What you have to do:
Nothing in the entries below may be altered; print them as they stand.

Provided entries:
--------------------------------------------------

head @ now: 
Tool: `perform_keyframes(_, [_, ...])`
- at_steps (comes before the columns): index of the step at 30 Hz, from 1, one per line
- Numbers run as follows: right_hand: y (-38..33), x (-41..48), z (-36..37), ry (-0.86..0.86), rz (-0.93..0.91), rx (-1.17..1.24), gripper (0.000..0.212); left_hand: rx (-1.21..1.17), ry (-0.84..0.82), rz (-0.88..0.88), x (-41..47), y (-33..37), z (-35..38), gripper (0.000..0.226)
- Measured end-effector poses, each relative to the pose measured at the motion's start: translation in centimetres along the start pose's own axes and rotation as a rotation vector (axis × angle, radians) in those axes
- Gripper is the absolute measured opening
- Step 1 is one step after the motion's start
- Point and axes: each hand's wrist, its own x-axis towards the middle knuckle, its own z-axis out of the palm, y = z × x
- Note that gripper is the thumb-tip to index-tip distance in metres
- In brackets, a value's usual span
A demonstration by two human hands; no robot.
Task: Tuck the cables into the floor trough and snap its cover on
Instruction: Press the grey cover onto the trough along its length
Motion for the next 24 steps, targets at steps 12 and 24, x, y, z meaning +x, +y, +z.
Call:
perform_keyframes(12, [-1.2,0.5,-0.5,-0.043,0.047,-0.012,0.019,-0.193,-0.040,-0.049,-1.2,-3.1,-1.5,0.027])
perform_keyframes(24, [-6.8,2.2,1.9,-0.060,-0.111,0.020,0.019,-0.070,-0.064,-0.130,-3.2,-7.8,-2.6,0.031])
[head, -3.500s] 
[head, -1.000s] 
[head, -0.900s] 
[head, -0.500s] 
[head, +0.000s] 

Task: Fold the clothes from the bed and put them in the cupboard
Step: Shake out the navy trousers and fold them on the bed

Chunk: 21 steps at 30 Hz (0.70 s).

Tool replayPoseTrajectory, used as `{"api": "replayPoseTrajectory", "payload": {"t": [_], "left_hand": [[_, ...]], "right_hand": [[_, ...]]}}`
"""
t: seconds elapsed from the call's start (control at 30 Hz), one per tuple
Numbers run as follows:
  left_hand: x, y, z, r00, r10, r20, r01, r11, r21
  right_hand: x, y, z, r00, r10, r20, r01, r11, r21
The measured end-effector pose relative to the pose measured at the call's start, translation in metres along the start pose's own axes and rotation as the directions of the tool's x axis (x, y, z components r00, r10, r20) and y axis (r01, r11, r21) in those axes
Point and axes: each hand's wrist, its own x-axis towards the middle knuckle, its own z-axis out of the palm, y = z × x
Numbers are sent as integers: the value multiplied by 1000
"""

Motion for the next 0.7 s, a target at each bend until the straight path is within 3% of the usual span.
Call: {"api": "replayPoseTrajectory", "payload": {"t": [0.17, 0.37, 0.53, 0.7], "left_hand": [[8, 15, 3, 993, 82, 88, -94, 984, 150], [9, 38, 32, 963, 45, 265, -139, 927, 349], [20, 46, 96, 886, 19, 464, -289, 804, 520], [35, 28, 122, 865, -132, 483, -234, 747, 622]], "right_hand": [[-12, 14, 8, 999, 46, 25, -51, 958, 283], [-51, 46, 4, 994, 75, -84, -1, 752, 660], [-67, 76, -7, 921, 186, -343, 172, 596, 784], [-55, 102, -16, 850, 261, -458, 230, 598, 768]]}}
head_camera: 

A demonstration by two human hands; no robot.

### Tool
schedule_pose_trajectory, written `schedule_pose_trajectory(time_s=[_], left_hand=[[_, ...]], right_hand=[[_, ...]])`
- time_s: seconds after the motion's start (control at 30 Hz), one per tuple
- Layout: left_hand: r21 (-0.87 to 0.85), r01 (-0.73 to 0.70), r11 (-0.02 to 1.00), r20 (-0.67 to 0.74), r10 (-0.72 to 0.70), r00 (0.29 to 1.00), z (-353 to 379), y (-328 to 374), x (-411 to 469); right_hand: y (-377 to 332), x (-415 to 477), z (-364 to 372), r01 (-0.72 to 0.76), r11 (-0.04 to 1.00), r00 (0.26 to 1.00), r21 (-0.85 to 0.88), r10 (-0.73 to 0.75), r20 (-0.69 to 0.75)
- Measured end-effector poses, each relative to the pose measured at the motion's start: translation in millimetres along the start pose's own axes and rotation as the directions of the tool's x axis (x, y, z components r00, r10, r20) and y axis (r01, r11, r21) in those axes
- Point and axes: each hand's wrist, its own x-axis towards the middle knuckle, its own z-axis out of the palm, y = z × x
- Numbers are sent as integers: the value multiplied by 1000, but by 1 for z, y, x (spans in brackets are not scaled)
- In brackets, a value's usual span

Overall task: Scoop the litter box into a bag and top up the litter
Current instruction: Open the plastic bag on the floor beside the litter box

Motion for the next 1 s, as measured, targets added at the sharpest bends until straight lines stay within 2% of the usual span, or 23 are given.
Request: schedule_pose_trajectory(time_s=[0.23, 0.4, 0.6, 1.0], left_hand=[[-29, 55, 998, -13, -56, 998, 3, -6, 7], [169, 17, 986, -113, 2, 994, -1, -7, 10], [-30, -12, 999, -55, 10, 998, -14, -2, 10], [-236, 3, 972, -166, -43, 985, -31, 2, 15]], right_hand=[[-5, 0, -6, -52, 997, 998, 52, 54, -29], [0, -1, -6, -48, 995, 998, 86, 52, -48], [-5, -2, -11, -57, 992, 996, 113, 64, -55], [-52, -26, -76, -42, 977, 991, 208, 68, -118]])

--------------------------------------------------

Your response:
head @ now: 
Tool: `perform_keyframes(_, [_, ...])`
- at_steps (comes before the columns): index of the step at 30 Hz, from 1, one per line
- Numbers run as follows: right_hand: y (-38..33), x (-41..48), z (-36..37), ry (-0.86..0.86), rz (-0.93..0.91), rx (-1.17..1.24), gripper (0.000..0.212); left_hand: rx (-1.21..1.17), ry (-0.84..0.82), rz (-0.88..0.88), x (-41..47), y (-33..37), z (-35..38), gripper (0.000..0.226)
- Measured end-effector poses, each relative to the pose measured at the motion's start: translation in centimetres along the start pose's own axes and rotation as a rotation vector (axis × angle, radians) in those axes
- Gripper is the absolute measured opening
- Step 1 is one step after the motion's start
- Point and axes: each hand's wrist, its own x-axis towards the middle knuckle, its own z-axis out of the palm, y = z × x
- Note that gripper is the thumb-tip to index-tip distance in metres
- In brackets, a value's usual span
A demonstration by two human hands; no robot.
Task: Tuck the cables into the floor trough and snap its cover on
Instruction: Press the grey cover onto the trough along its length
Motion for the next 24 steps, targets at steps 12 and 24, x, y, z meaning +x, +y, +z.
Call:
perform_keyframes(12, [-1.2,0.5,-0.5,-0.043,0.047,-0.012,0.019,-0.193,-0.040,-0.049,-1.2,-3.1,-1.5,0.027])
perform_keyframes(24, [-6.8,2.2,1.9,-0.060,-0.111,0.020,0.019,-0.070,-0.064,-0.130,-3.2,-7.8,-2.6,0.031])
[head, -3.500s] 
[head, -1.000s] 
[head, -0.900s] 
[head, -0.500s] 
[head, +0.000s] 

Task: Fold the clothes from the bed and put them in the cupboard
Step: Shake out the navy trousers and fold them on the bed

Chunk: 21 steps at 30 Hz (0.70 s).

Tool replayPoseTrajectory, used as `{"api": "replayPoseTrajectory", "payload": {"t": [_], "left_hand": [[_, ...]], "right_hand": [[_, ...]]}}`
"""
t: seconds elapsed from the call's start (control at 30 Hz), one per tuple
Numbers run as follows:
  left_hand: x, y, z, r00, r10, r20, r01, r11, r21
  right_hand: x, y, z, r00, r10, r20, r01, r11, r21
The measured end-effector pose relative to the pose measured at the call's start, translation in metres along the start pose's own axes and rotation as the directions of the tool's x axis (x, y, z components r00, r10, r20) and y axis (r01, r11, r21) in those axes
Point and axes: each hand's wrist, its own x-axis towards the middle knuckle, its own z-axis out of the palm, y = z × x
Numbers are sent as integers: the value multiplied by 1000
"""

Motion for the next 0.7 s, a target at each bend until the straight path is within 3% of the usual span.
Call: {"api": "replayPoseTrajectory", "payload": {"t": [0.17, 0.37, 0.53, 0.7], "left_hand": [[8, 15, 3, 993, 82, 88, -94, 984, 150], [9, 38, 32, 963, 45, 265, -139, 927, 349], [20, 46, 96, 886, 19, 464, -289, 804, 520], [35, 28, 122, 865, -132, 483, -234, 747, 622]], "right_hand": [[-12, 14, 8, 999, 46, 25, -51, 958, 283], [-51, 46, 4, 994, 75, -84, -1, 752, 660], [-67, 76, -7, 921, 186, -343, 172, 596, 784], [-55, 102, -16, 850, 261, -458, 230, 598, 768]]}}
head_camera: 

A demonstration by two human hands; no robot.

### Tool
schedule_pose_trajectory, written `schedule_pose_trajectory(time_s=[_], left_hand=[[_, ...]], right_hand=[[_, ...]])`
- time_s: seconds after the motion's start (control at 30 Hz), one per tuple
- Layout: left_hand: r21 (-0.87 to 0.85), r01 (-0.73 to 0.70), r11 (-0.02 to 1.00), r20 (-0.67 to 0.74), r10 (-0.72 to 0.70), r00 (0.29 to 1.00), z (-353 to 379), y (-328 to 374), x (-411 to 469); right_hand: y (-377 to 332), x (-415 to 477), z (-364 to 372), r01 (-0.72 to 0.76), r11 (-0.04 to 1.00), r00 (0.26 to 1.00), r21 (-0.85 to 0.88), r10 (-0.73 to 0.75), r20 (-0.69 to 0.75)
- Measured end-effector poses, each relative to the pose measured at the motion's start: translation in millimetres along the start pose's own axes and rotation as the directions of the tool's x axis (x, y, z components r00, r10, r20) and y axis (r01, r11, r21) in those axes
- Point and axes: each hand's wrist, its own x-axis towards the middle knuckle, its own z-axis out of the palm, y = z × x
- Numbers are sent as integers: the value multiplied by 1000, but by 1 for z, y, x (spans in brackets are not scaled)
- In brackets, a value's usual span

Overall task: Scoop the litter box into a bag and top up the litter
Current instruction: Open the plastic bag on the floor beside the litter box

Motion for the next 1 s, as measured, targets added at the sharpest bends until straight lines stay within 2% of the usual span, or 23 are given.
Request: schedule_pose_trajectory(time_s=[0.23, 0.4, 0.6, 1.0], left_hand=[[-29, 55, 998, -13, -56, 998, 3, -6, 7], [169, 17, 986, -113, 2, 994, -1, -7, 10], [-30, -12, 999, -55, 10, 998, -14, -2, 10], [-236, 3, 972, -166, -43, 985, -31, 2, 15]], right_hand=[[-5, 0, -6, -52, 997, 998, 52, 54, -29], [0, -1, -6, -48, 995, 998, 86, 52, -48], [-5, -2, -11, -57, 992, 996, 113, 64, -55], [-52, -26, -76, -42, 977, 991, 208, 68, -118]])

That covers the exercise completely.